The joke is that between the three of them, they make one good principal. Adam Rolston, Gabriel Benroth, and Drew Stewart, the three partners who make up New York-based design and architecture studio Incorporated and who spent seven years together at Tsao & McKown Architects before breaking off in 2006, describe themselves, respectively, as the cheerleader, the technologist, and the craftsman. “We each have specific talents and interests that we bring to the table,” Rolston says.
Together as Incorporated, a multidisciplinary studio that has executed everything from furniture to New York’s new 1 Hotel, their strength, according to Rolston, lies in a central mission: “the integration of design disciplines and working across scales.”
“Our emphasis is that we are a design studio not married to a particular program or scale,” Rolston says. “We have this phrase we use: ‘from curtains to curtain walls.’ That’s the moment when the architect and interior designer literally have to speak to each other, to get along. When we’re just the interior designer, we’re able to speak to the architect. When we’re just the architects, we’re able to speak to the interior designer. And better yet, when we do both, we can create a kind of seamless experience across that dividing point.”

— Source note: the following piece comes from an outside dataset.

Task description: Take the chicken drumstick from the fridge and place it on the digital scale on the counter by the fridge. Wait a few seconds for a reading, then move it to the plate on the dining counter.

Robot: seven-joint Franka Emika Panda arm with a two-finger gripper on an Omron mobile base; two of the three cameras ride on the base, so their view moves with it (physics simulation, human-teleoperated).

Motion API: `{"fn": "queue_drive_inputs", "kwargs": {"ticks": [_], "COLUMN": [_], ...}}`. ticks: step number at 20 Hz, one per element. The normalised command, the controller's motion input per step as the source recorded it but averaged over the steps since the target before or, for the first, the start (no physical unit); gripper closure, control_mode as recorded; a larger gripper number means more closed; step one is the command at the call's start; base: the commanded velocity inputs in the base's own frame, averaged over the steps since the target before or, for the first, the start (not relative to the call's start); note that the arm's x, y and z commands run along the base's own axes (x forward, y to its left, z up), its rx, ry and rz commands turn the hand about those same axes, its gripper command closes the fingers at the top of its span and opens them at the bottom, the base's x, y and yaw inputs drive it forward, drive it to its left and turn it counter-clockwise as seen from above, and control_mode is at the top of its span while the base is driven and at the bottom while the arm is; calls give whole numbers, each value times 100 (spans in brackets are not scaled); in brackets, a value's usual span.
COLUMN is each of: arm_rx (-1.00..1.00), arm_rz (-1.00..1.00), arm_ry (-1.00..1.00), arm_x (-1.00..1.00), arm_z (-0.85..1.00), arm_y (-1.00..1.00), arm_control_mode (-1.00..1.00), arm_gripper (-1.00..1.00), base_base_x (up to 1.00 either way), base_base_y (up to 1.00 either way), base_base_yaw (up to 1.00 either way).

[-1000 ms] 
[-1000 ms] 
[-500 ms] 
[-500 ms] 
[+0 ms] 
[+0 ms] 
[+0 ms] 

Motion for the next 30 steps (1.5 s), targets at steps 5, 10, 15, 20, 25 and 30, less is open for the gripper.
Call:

Part of Toll Brothers’ Pierhouse development at the edge of Brooklyn Bridge Park, the 190-room hotel for Starwood Hotels, for which Incorporated is serving as interior designer, has a green mission communicated through its “100% Natural” tagline. “The hotel is set to achieve LEED Silver,” says Rolston, “[but its green mission] is a holistic one, not just a technical one.” At the Line Hotel, a Sydell Group property in Washington, DC, that Incorporated is working on simultaneously, LEED certification also is on the table. “The marketplace in terms of equipment, supplies, and materials has caught up with green design and building,” Rolston says. “It’s becoming kind of requisite now in the marketplace and even being driven by code and compliance. Although green is definitely not the mission of [the Line Hotel], it too is taking it very seriously.”
Despite its booming popularity, however, Rolston knows sustainable design is nothing new. “It’s thousands of years old,” he says. “I think some of the simpler, intuitive things that make cost-effective green design possible—it isn’t rooted in technology or new materials. It’s just these age-old traditions that have been around forever that we kind of forgot on some levels.”
As an example, Rolston cites Incorporated’s Sixteen Doors House—his personal residence and the first in their Endless House series, which also includes the Texas Hill House and the Confluence House. “There is this tradition,” he says, “you see it in the Midwest. Picture a typical family farm, the great plains and trees planted all around the outside of the house, specifically deciduous trees,” he says. “The trees provide shade for the entire building, along with wind protection, in spring and summer, and then the leaves are off in winter and you get heat gain.” Rolston borrowed from this tradition with Sixteen Doors and is reaping the benefits. “I didn’t have to install air-conditioning, and I’m totally comfortable all summer long. And then in winter I get heat gain so my heating bills are incredibly low.”
With all of its projects, Incorporated sees portraiture as a metaphor for how it works. What inspires the designers is figuring out the “particular DNA” of each project. “Most of that particularness comes from the desires of the client—how they see their lives, their selves, their world view,” Rolston says. “What we think is beautiful is to create a portrait of that. We then extend that to our commercial work, [creating a portrait] of a particular subset of society [that the enterprise is trying to appeal to].”
The best portraits provide a glimpse into the subject’s life and how he or she lives it. “Almost all of our work you can see through the lens of living,” Rolston says. “Whether it’s a condo in a commercial context, a private residential interior, or a house in the country, it’s all about how we live—‘home’—and I think that’s where we are at our best.”